As early as the 1860s, the inspector of the North German Mission , Franz Michael Zahn , campaigned for the use of the Ewe language and the independence of the Ewe Church in what is now Ghana . As early as the 1890s, the North German Mission promoted the Ewe culture by giving preference to the Ewe language over the colonial German language in the mission schools. The mission also tried to preserve the traditional local structures. This attitude was shaped not least by the mission inspector Franz Michael Zahn, who was critical of the colonialism and who was head of the mission until 1900. After the division of the former German colony of Togo after the end of the First World War , it was the promotion and maintenance of local structures that helped the Christian community in the former German colony to merge as the "Evangelical Ewe Church".

After Togo had been divided into a British ( British Togoland ) and a French ( French Togoland ) mandate zone, the local representatives of the mission constituted the Evangelical Ewe Church in May 1922 at the first Synod of Missions in Kpalimé . At the same time it was divided into the Eglise Evangélique Presbytérienne du Togo (EEPT) on the territory of Togo and the EP Church (Evangelical Presbyterian Church) as the Ghanaian part of the church. However, both presented themselves under the common constitution of the "Evangelical Ewe Church", which at that time comprised 11,000 believers.

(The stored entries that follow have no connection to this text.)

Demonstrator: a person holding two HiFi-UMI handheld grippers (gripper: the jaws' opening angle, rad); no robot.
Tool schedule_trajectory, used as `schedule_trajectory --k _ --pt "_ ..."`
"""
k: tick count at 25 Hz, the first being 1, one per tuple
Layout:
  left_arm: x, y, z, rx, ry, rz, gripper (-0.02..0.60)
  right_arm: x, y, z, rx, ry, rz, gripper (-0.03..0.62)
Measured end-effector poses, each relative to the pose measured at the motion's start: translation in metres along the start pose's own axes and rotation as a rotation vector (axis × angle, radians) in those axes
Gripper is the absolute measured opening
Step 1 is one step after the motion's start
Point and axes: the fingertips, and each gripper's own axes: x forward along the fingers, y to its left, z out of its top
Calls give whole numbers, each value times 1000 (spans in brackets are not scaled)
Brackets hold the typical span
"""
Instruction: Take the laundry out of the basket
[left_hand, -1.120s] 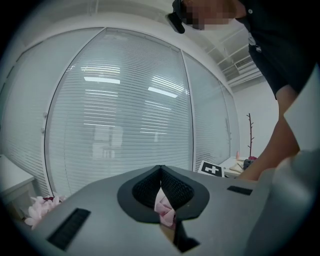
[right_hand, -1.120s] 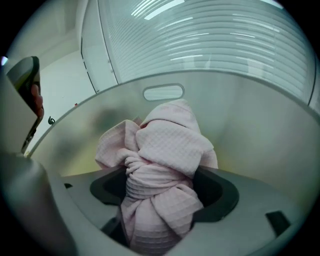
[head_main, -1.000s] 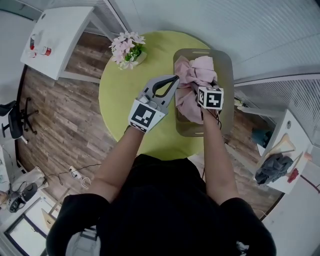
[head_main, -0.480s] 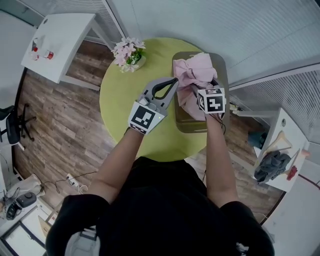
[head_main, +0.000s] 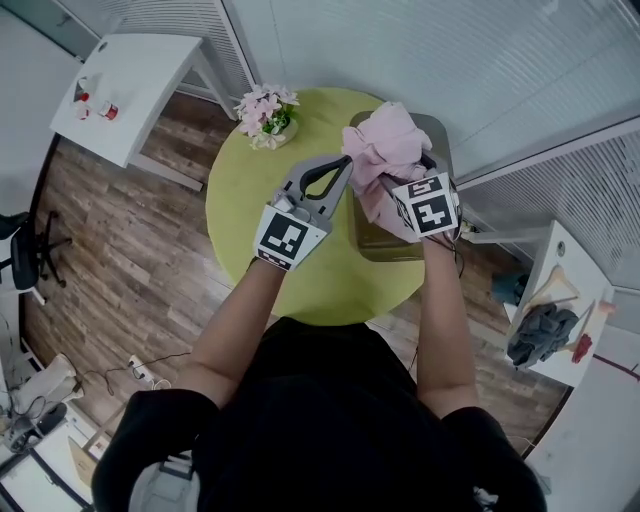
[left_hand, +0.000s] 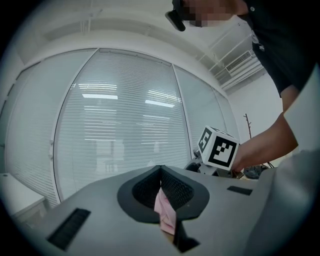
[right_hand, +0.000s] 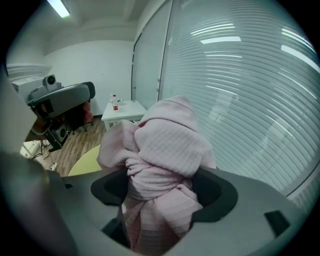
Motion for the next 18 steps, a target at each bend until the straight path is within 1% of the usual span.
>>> schedule_trajectory --k 4,12,18 --pt "-10 3 12 23 -11 21 11 -17 16 14 -77 13 55 396" --pt "-34 21 42 60 -46 76 11 -43 44 54 -198 22 127 396" --pt "-64 38 58 80 -65 140 11 -51 77 89 -289 13 184 396"
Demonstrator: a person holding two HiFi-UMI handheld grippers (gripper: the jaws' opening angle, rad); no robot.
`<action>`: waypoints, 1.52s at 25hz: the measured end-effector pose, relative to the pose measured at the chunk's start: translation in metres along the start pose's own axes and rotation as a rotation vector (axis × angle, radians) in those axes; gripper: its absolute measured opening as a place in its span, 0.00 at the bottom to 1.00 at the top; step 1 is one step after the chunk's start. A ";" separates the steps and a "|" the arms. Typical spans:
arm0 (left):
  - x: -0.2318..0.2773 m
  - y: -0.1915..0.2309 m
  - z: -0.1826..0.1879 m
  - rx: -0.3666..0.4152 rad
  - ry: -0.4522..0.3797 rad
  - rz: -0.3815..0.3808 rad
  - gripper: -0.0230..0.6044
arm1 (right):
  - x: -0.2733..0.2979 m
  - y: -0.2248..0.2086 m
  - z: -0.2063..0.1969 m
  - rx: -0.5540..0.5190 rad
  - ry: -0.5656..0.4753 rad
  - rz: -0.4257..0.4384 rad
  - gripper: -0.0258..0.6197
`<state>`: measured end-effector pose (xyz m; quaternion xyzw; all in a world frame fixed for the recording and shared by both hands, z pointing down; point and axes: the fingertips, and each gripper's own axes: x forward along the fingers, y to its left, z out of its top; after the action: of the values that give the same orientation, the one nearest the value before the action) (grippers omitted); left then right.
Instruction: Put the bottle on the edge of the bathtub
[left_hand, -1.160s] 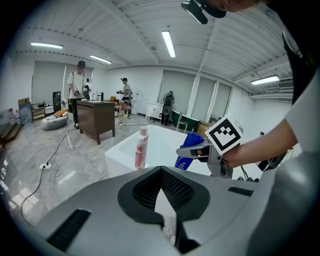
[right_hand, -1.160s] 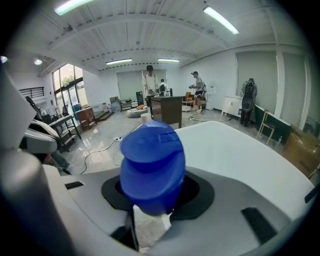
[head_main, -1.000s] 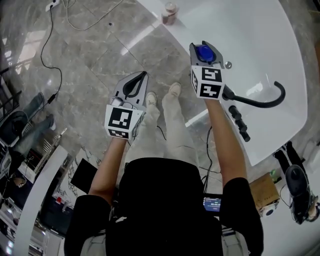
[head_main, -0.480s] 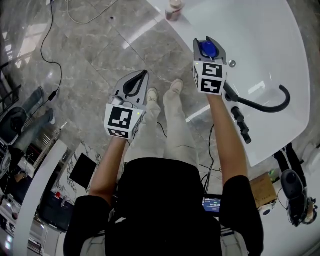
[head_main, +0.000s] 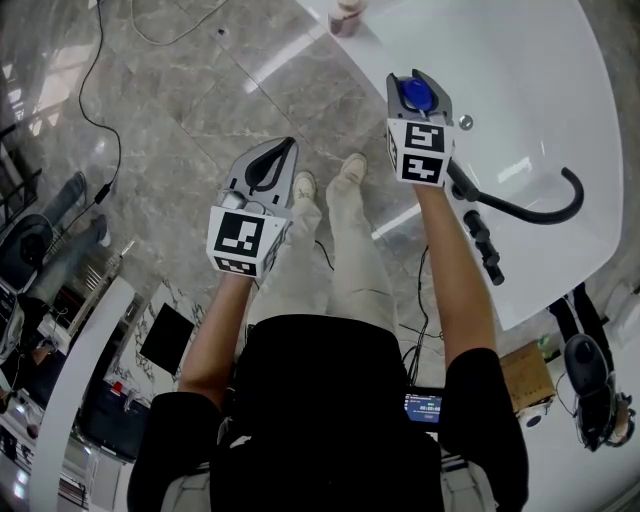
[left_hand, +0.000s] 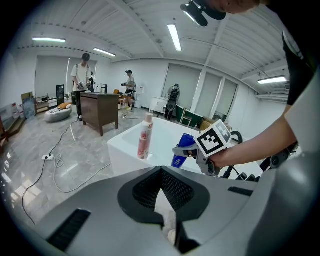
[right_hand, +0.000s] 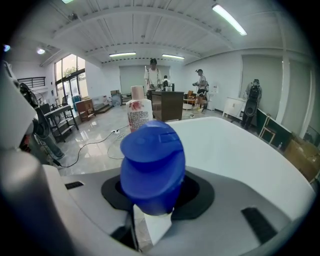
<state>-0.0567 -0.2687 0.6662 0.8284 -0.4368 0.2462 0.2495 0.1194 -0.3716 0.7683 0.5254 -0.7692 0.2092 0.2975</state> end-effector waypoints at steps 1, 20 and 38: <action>-0.001 0.000 0.000 0.001 -0.001 -0.001 0.05 | -0.001 0.000 0.001 -0.004 -0.005 -0.001 0.28; -0.003 -0.005 0.011 -0.021 -0.012 -0.025 0.05 | -0.014 0.000 0.020 0.008 -0.069 -0.001 0.35; -0.059 -0.023 0.085 0.055 -0.156 -0.052 0.05 | -0.134 0.018 0.082 0.064 -0.191 -0.043 0.29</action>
<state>-0.0505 -0.2756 0.5601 0.8627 -0.4265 0.1863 0.1980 0.1191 -0.3258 0.6171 0.5687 -0.7754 0.1763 0.2105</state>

Pastor Robert Kwami was appointed as leader and synodal secretary . Kwami was also the one in 1932, just before the seizure of power of Hitler attended, with 150 presentations in 82 locations in North Germany for attention. This lecture tour, which was accompanied by a racist smear campaign by the National Socialists in Oldenburg , and the so-called Kwami affair caused a sensation not only in Germany, Dutch and English daily newspapers also reported on this prelude to the church struggle .

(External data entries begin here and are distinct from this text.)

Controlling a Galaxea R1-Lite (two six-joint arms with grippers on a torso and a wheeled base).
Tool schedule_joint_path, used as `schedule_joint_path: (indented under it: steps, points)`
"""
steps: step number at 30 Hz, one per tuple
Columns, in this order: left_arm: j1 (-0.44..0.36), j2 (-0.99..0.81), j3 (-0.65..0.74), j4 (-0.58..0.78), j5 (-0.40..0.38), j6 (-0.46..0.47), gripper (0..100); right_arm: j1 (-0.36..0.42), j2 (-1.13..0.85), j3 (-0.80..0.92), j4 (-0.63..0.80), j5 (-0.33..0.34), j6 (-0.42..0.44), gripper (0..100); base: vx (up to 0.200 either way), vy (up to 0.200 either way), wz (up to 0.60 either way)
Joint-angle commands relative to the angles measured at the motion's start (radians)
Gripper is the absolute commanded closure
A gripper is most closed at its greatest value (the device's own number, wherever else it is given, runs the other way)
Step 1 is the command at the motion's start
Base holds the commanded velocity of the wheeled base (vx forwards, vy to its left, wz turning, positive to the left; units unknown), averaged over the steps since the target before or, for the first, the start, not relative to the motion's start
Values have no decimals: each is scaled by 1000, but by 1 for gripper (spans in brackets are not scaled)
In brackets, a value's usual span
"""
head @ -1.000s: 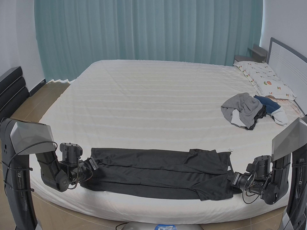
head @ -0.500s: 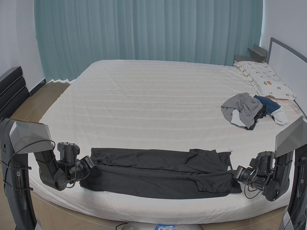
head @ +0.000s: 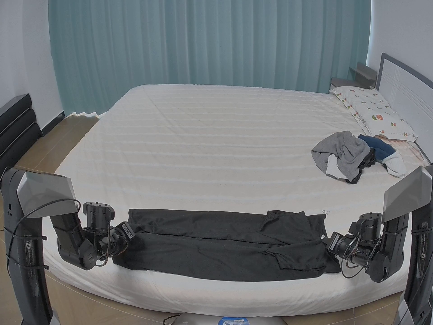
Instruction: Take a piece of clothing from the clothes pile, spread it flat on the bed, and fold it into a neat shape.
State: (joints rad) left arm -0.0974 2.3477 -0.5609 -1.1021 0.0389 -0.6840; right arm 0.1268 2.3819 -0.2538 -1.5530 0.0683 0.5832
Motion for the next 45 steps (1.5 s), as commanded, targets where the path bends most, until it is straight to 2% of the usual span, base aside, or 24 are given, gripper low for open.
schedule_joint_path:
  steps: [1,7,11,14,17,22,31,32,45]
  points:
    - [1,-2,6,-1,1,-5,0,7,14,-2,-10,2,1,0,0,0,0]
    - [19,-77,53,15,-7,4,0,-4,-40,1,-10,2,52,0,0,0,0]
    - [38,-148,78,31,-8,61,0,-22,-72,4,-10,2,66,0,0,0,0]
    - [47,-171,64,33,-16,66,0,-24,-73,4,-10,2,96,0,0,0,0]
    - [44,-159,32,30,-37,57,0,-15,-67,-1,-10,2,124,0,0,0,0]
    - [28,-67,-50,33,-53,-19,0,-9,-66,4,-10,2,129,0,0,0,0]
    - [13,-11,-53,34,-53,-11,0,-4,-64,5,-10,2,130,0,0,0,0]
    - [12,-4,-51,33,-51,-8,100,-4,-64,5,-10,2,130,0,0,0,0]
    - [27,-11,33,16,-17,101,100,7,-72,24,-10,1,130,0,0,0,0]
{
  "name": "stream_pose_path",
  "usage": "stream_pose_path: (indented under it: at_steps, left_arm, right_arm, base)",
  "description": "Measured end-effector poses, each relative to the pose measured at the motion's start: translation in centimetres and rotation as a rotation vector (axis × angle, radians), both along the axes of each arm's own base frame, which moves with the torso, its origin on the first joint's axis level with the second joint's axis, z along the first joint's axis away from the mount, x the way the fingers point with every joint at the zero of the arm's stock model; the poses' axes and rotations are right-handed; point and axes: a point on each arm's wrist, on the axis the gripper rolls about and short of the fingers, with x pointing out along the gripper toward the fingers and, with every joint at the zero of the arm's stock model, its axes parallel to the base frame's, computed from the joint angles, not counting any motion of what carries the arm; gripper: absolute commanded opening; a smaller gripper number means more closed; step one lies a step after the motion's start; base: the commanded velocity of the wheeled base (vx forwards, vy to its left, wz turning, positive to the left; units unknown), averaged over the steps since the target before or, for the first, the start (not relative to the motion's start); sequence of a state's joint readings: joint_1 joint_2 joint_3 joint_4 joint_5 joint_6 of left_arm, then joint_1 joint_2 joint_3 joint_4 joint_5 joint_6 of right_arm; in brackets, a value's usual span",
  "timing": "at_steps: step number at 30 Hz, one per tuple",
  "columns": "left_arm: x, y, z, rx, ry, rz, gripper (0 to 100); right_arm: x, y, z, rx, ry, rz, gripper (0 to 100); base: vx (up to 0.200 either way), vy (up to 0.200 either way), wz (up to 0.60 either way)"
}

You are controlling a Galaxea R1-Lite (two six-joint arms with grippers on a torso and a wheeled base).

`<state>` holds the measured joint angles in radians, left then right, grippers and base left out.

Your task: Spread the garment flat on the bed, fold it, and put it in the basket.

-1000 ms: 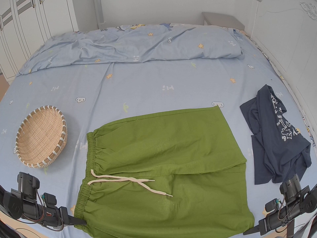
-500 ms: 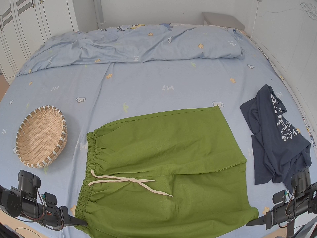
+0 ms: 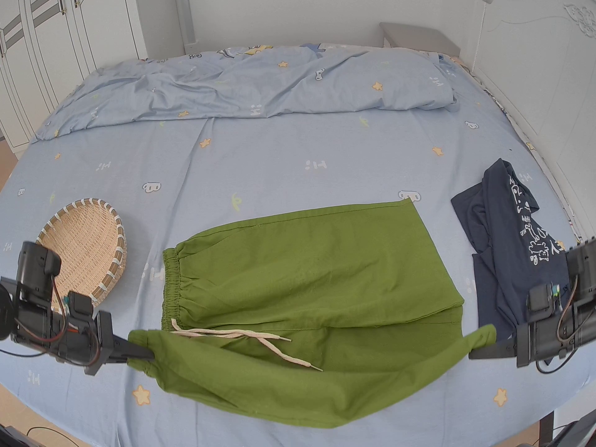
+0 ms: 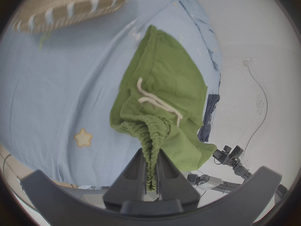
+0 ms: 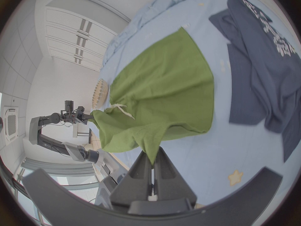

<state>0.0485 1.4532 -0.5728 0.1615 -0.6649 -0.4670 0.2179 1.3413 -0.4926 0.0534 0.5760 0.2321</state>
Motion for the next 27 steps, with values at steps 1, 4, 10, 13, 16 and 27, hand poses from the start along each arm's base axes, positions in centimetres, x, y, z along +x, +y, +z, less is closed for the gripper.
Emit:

After the German missionaries had to leave the former German colony in 1921, the British colonial power allowed the North German Mission Society to send staff from 1923 to 1939. The outbreak of World War II again interrupted cooperation with the German missionaries. At this point in time the Church had around 40,000 members in British Togo and around 18,000 in French Togo.

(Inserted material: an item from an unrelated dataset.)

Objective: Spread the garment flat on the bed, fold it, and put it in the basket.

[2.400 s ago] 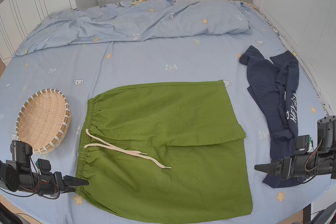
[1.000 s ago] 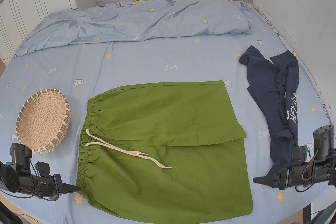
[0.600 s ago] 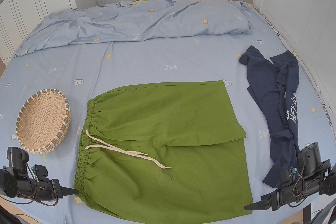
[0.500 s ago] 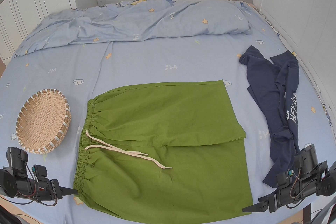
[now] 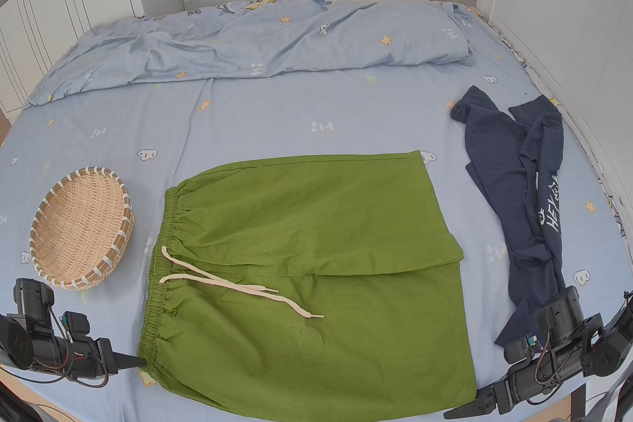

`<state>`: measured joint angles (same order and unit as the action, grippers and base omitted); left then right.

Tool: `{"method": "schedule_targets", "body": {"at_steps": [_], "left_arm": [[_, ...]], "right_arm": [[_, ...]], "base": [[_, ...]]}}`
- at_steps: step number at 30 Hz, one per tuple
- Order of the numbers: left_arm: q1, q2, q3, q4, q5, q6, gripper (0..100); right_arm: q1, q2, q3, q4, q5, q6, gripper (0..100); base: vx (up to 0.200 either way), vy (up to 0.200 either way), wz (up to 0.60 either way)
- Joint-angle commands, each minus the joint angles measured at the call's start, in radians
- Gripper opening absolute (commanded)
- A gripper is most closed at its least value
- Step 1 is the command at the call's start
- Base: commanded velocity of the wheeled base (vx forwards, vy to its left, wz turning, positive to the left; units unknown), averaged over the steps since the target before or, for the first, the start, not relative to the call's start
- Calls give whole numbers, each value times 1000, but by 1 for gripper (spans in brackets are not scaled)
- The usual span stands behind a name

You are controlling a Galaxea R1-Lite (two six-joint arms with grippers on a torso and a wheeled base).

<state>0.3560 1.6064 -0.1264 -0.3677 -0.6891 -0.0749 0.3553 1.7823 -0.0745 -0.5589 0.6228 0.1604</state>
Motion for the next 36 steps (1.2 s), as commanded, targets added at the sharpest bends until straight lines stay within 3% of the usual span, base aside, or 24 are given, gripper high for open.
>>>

In 1954 the name of the Evangelical Ewe Church was changed to Evangelical Presbyterian Church . The Eglise Evangélique Presbytérienne du Togo (EEPT) currently has around 150,000 members and has 89 pastors. The EP Church (Evangelical Presbyterian Church, Ghana) has around 200,000 believers.

Individual evidence

  1. Who or what is the “Bremen Mission”? ( Memento of the original from February 2, 2016 in the Internet Archive ) Info: The archive link was automatically inserted and not yet checked. Please check the original and archive link according to the instructions and then remove this notice. @1@ 2Template: Webachiv / IABot / zeitgemaess.unsere-mission.de
  2. The Evangelical Presbyterian Church (a short chronology)
  3. Evangelical Presbyterian Church, Ghana  ( page no longer available , search in web archivesInfo: The link was automatically marked as defective. Please check the link according to the instructions and then remove this notice.@1@ 2Template: Dead Link / www.oikoumene.org  

literature

  • M. Schlunt: The Protestant Ewe Church in South Togo . Bremen 1912.
  • August Wilhelm Schreiber: The Evangelical Church in Togo . In: Julius Richter (ed.): The German Evangelical World Mission . 2nd edition, Nuremberg 1941.
  • G. Däuble: Our Protestant Ewe Church . Bremen 1934.
  • G. Däuble: souvenir sheets of an old Ewe missionary in Togo, West Africa. Bremen 1936.